Your thoughts are correct you just need to part a few clouds!

Howdy Mass:

It is not at all like the info commercials. Like you said it does take hard work. When I first started in Houston in the mid 70’s I was trying to Broker large apartment properties. I was telling my bride about every possible deal. The $ 90,000 commission was only a few months away and we were going to be rich. After about a few dozen of these deals falling apart she was tired of hearing about my pipe dreams . Some how we bought a little fixer upper in Bellaire for 50 g’s. Hind site is 20/20 but if I had just kept that little house and bought a few more in the area I would be a millionaire today. They are worth over $250,000 just for the lot.

Investing can be fun too. Now my wife enjoys picking the carpet colors and paints etc. She is not as involved as I would like but she helps some.

There has to be harmony. Convincing her to be on your side is important but so is eating and retirement. You can work on both short term goals and long term goals in REI. I trying to buy small duplexes to keep as rentals that the payment will be covered by the rent from one side in low income areas. This will help with retirement. At the same time i am rehabbing two for resale and a 31 unit apt house that I may sell or refinance and keep.

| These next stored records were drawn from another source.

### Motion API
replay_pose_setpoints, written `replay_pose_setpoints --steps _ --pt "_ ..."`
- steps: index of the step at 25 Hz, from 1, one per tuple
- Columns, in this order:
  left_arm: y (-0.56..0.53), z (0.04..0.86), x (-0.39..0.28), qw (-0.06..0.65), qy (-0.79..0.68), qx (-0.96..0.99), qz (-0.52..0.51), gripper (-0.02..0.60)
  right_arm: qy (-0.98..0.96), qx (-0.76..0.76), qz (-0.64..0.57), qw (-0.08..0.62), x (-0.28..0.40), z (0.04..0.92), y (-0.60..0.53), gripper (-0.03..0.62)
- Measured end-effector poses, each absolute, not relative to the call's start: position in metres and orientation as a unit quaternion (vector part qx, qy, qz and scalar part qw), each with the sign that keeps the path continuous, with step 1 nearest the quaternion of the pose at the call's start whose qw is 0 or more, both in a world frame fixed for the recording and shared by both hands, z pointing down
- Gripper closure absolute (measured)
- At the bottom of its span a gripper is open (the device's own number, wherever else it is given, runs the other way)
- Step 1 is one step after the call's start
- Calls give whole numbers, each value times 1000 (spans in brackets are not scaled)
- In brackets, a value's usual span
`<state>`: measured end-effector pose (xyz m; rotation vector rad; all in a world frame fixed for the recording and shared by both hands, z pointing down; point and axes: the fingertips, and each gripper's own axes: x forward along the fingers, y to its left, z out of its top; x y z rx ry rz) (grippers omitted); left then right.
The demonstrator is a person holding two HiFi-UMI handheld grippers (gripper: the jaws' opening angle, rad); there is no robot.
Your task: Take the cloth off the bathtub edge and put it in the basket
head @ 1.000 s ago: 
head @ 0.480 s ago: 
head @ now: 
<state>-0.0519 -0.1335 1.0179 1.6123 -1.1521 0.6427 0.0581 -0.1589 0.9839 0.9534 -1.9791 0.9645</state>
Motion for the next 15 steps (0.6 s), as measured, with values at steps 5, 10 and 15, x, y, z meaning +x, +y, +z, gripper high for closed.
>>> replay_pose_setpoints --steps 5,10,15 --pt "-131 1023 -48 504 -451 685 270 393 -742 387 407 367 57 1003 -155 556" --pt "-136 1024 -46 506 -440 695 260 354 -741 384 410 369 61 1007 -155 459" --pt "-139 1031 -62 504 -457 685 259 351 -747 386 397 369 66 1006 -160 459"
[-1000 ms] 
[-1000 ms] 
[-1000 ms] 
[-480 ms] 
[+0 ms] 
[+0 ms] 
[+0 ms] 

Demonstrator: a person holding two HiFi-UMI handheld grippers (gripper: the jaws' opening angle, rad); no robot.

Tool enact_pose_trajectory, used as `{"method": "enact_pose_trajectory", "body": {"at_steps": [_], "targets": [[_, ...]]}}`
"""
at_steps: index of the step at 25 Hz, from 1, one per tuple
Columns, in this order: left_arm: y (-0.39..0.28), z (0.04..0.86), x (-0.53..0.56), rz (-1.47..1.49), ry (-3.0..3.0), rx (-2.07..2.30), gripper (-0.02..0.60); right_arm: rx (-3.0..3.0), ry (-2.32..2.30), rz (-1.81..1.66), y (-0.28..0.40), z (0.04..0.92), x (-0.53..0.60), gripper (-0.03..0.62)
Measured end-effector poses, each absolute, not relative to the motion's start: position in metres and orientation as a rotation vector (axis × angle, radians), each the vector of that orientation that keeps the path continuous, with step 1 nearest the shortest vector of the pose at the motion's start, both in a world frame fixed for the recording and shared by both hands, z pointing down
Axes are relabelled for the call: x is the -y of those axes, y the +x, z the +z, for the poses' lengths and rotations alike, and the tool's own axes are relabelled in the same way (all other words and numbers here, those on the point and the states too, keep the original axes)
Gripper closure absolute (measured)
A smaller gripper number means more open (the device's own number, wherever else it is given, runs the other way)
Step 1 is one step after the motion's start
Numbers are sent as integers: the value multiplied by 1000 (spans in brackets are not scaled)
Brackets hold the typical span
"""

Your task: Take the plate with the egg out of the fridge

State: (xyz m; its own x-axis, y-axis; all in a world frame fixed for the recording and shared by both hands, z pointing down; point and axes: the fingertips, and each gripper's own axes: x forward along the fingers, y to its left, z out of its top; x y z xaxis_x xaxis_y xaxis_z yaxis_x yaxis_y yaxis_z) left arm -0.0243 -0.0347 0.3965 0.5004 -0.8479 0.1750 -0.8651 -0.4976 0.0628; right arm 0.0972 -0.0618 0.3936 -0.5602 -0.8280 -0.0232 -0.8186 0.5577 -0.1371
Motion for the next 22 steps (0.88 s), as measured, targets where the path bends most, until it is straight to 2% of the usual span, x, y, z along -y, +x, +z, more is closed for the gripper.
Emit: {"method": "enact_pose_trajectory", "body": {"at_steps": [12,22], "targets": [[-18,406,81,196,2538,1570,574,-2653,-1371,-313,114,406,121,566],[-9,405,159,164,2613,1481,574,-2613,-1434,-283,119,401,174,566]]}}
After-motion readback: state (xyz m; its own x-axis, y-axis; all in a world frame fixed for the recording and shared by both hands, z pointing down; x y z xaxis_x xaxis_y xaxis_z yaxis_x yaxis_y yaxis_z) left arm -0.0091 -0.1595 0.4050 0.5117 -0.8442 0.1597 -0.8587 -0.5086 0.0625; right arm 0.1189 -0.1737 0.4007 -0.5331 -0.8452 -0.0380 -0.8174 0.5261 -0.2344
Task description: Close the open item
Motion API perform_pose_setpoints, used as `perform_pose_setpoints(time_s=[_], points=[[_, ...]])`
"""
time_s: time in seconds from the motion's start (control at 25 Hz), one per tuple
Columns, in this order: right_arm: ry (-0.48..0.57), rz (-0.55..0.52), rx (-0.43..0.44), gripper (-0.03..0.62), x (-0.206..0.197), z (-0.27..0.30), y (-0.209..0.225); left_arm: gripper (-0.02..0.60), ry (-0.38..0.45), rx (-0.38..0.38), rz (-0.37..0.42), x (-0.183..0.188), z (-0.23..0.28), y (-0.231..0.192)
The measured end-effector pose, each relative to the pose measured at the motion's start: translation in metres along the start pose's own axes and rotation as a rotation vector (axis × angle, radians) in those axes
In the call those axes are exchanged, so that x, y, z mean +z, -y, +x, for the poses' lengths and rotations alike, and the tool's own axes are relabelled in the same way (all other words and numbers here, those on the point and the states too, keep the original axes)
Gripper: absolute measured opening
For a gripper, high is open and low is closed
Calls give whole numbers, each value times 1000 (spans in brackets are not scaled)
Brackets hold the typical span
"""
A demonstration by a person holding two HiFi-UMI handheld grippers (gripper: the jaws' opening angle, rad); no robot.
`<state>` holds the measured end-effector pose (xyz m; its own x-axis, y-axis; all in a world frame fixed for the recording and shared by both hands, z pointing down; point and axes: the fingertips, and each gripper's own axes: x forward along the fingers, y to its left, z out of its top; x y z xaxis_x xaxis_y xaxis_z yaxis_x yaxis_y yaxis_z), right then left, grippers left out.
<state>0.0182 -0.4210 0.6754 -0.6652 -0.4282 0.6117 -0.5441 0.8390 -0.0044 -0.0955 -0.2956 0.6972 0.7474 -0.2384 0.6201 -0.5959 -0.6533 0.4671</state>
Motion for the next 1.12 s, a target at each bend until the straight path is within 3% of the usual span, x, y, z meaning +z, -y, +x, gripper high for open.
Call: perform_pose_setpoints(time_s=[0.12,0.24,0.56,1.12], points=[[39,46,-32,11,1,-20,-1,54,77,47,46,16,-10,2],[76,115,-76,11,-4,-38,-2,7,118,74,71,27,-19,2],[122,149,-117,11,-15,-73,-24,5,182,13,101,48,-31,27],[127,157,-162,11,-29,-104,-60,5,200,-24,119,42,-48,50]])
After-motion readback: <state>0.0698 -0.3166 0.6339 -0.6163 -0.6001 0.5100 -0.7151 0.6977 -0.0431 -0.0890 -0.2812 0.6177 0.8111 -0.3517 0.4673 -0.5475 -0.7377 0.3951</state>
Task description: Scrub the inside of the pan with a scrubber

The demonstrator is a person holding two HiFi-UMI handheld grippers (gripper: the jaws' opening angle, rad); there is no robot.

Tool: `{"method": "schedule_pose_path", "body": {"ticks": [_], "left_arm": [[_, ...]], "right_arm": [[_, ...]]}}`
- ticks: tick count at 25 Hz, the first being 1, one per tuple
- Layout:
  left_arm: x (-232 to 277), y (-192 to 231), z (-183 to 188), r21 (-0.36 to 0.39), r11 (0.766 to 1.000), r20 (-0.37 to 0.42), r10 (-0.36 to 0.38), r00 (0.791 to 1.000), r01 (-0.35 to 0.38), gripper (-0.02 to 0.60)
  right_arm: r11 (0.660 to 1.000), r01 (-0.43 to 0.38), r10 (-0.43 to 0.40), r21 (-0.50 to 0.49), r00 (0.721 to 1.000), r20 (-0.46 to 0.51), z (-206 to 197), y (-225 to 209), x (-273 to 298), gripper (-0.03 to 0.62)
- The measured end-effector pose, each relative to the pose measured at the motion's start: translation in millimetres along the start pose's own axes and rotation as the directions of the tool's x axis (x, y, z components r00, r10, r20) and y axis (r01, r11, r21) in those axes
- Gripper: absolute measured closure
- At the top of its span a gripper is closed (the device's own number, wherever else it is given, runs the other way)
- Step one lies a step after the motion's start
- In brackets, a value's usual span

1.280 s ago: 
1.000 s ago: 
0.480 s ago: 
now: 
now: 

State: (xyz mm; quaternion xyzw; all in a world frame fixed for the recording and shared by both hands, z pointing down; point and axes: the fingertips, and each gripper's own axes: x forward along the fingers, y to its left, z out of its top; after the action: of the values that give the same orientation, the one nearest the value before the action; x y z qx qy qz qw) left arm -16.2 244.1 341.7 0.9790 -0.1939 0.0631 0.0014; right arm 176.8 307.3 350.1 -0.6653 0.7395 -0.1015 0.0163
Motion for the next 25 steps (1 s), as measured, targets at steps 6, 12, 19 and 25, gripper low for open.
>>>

Get her support It is critical to your success. My wife does not share my passion. Here I am at 5am talking to a stranger. I share your feelings and hope you can get started investing in some way and let it grow


Negative people are simply dealing with their own fear of being inadequate.

I stand strong and simply respond to negative people’s self limiting beliefs when the say “You can’t do that”, “It’s a scam”, “You have no money”, “You can’t do that it’s already been done”.

I say “says who? I am the one who determines my own value.” When they think, “you are going to make a fool of yourself”, I respond " At least I have the guts to try.

Stand up for who you are and what you believe you can do and soon others will believe in you too.

You have to ask yourself are you willing to do what it takes to set your mind for success? Will you do the work to be successful?

You need to break out of the bounds of limits of others and yourself and become who you want to be!

Successful people do not give attention to negative people! Successful people do things that others claim can not be done! Successful people think out of the BOX!

The Have’s

The Have-Not’s
Fear of the Unknown
Lack of Education
Poor Self Control
Fear of Success
World of Scarcity
Low Self-Esteem

Never share your goals with anyone unless you know they not only believe you can achieve these goals, but they also want you to reach them.

You can make an unlimited amount of money with REI, Positive cash flow every month, every week , every day! My goal is to retire and spend the rest of my life with family and my son , wich im sure you have the same goal. Not to go to work all day everyday. I wish you the best of luck! The sky is the limit!